== Recorded data ==
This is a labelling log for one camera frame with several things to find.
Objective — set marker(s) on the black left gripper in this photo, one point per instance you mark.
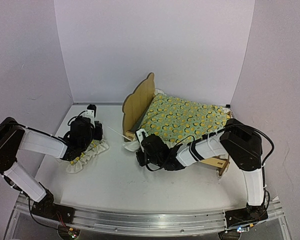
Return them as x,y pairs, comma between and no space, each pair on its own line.
98,135

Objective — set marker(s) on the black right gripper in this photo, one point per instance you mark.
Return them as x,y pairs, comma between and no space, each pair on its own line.
142,162

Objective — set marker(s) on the wooden pet bed frame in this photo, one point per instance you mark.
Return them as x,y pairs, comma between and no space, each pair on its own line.
135,103

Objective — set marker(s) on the lemon print bed cushion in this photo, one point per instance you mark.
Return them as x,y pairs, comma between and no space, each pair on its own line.
176,120

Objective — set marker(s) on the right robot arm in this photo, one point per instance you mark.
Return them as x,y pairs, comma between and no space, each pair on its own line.
247,146

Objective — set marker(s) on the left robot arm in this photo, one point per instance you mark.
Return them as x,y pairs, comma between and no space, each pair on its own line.
80,144

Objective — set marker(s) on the small lemon print pillow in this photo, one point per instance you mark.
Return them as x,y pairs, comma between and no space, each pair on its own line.
95,148

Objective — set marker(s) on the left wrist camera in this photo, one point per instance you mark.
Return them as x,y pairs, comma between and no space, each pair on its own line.
90,113

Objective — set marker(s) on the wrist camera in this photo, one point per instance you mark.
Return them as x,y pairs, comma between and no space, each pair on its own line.
90,113
141,134

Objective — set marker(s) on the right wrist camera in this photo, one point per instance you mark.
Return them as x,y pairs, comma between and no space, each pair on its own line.
141,134

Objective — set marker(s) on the aluminium front rail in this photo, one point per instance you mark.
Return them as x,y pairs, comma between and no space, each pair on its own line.
171,224

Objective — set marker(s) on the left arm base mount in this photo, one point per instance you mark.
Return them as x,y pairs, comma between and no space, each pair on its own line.
46,208

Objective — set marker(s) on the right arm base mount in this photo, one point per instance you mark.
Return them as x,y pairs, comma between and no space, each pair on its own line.
243,217

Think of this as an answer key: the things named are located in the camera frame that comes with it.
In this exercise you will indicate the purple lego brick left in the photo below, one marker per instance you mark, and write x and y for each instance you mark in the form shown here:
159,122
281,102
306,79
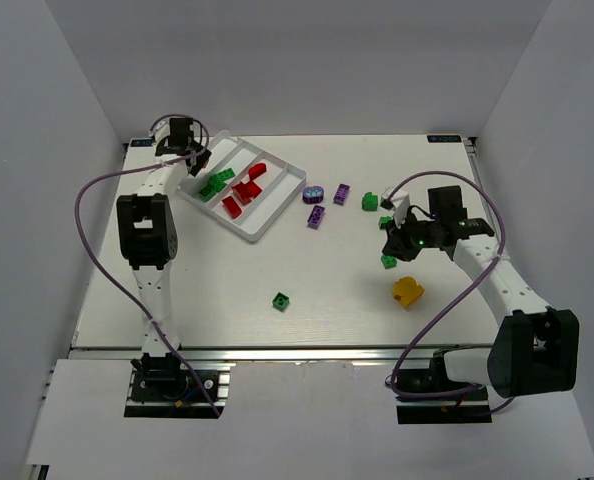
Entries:
315,217

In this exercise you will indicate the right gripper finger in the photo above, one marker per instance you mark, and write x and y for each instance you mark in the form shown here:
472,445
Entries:
393,232
399,252

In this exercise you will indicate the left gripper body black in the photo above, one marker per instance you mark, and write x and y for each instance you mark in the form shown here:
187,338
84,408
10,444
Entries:
198,158

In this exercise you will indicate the purple round flower lego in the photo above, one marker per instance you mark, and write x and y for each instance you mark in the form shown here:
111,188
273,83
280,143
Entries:
313,194

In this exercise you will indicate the green bush lego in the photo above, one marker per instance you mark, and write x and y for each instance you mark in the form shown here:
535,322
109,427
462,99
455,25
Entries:
370,202

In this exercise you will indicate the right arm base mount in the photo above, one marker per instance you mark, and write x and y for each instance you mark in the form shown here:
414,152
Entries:
428,397

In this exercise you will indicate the green square lego near front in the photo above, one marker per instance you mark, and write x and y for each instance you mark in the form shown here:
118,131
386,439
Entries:
280,302

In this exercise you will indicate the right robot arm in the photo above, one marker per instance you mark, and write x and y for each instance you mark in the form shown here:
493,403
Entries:
536,346

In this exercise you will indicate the green 2x4 lego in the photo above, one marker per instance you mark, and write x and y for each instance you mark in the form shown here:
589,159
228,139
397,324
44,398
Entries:
219,187

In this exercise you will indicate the blue table label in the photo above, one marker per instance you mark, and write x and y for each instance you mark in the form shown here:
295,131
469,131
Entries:
141,143
440,138

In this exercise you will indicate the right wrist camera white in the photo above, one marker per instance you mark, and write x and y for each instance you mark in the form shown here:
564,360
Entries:
397,203

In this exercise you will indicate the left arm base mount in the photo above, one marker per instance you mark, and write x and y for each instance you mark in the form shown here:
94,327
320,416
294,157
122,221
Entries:
164,388

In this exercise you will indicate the left blue table label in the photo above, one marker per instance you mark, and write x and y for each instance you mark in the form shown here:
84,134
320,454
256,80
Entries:
141,143

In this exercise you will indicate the right blue table label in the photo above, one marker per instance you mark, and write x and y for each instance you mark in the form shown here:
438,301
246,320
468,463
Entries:
440,138

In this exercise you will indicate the green lego brick right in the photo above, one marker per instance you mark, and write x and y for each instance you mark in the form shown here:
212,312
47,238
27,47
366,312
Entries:
388,261

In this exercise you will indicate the purple lego brick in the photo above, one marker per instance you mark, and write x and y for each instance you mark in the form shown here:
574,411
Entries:
341,194
315,217

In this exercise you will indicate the green flat lego in tray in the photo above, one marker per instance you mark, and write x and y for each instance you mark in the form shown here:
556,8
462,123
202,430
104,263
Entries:
223,176

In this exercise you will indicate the white divided sorting tray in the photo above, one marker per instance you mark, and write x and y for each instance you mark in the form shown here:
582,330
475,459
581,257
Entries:
280,185

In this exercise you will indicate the large yellow rounded lego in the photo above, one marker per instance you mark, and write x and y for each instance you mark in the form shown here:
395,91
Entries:
406,291

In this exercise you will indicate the red sloped lego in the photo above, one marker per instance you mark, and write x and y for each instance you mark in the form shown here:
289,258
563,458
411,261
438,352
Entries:
256,170

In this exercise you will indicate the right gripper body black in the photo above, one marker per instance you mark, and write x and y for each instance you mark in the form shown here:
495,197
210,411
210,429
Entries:
403,240

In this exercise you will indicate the green square lego in tray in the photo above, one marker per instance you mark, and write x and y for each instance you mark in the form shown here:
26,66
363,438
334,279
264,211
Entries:
207,193

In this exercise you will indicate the small green lego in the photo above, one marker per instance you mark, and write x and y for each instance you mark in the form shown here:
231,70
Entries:
384,221

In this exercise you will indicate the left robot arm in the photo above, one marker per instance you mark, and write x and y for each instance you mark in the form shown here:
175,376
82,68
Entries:
148,241

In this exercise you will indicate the red small lego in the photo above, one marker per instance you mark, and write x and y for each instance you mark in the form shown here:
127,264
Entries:
239,192

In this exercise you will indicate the red tall lego in tray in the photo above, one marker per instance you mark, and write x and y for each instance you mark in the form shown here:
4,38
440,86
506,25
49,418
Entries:
250,191

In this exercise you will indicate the purple lego brick right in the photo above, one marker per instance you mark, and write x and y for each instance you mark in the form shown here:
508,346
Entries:
341,194

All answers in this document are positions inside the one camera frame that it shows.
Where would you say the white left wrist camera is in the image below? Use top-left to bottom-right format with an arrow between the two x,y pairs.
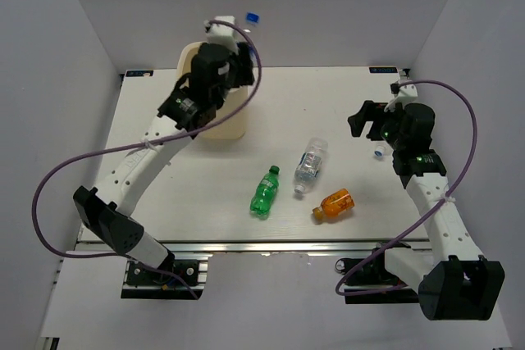
204,20 -> 239,54

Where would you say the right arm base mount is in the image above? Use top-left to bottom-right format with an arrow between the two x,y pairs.
335,254 -> 418,305

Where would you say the clear labelled water bottle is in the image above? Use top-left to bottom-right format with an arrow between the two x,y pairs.
294,138 -> 328,197

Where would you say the aluminium front rail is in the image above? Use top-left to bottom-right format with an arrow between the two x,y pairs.
75,239 -> 436,254

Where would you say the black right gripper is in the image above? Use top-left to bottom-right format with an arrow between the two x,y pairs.
347,101 -> 406,151

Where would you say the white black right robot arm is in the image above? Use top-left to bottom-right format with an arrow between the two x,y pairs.
348,100 -> 504,320

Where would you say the right blue table sticker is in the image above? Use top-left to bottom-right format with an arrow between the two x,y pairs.
368,66 -> 398,74

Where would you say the left blue table sticker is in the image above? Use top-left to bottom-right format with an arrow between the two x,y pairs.
125,70 -> 153,78

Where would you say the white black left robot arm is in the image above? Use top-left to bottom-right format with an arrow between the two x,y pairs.
73,43 -> 254,284

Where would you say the orange juice bottle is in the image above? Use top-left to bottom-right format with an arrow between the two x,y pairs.
313,189 -> 355,222

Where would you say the clear bottle pale cap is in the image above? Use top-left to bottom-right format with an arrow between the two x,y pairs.
373,144 -> 389,160

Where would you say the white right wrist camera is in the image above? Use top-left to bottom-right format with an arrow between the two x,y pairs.
385,80 -> 418,112

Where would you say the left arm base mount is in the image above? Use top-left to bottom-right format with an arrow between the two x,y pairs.
121,256 -> 208,300

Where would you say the cream plastic bin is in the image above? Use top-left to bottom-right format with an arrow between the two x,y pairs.
176,42 -> 249,140

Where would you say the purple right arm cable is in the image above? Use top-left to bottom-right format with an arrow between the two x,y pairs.
334,79 -> 479,297

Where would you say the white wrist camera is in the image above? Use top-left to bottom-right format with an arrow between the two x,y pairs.
204,20 -> 239,54
385,80 -> 418,112

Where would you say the blue table sticker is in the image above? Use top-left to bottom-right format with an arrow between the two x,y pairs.
125,70 -> 153,78
368,66 -> 398,74

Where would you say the green plastic soda bottle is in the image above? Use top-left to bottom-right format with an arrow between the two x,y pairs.
249,166 -> 280,218

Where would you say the clear bottle blue cap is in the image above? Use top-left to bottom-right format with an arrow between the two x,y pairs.
241,11 -> 263,60

== Your task ==
Starting at the line that has "Objective — set marker(s) on the lemon" in the records above, restate word for word every line until the one that has "Think of this", and include that one as well.

== Response to the exercise ==
Objective — set marker(s) on the lemon print bed cushion in this photo, one point per instance you mark.
Return them as x,y pairs, comma between and no space, each pair on its own line.
176,120

Objective — set marker(s) on the right robot arm in this photo, one point per instance you mark.
Return them as x,y pairs, comma between and no space, each pair on its own line.
247,146

Objective — set marker(s) on the left robot arm in this photo, one point per instance you mark.
Return them as x,y pairs, comma between and no space, each pair on its own line.
80,144

Objective — set marker(s) on the small lemon print pillow in this photo, one point per instance you mark.
Return them as x,y pairs, comma between and no space, each pair on its own line.
95,148

Objective — set marker(s) on the left wrist camera in this photo, one point per instance you mark.
Return them as x,y pairs, comma between and no space, each pair on its own line.
90,113

Objective — set marker(s) on the wrist camera in this photo, one point per instance you mark.
Return them as x,y pairs, comma between and no space, each pair on its own line.
90,113
141,134

Objective — set marker(s) on the right wrist camera in this photo, one point per instance you mark.
Return them as x,y pairs, comma between and no space, each pair on its own line.
141,134

Objective — set marker(s) on the aluminium front rail in this photo, one point per instance you mark.
Return them as x,y pairs, comma between and no space, each pair on its own line.
171,224

Objective — set marker(s) on the left arm base mount in this photo, one point per instance you mark.
Return them as x,y pairs, comma between and no space, each pair on its own line.
46,208

Objective — set marker(s) on the right arm base mount in this photo, one point per instance you mark.
Return them as x,y pairs, comma between and no space, each pair on its own line.
243,217

Think of this as an answer key: the things named are located in the camera frame that comes with it.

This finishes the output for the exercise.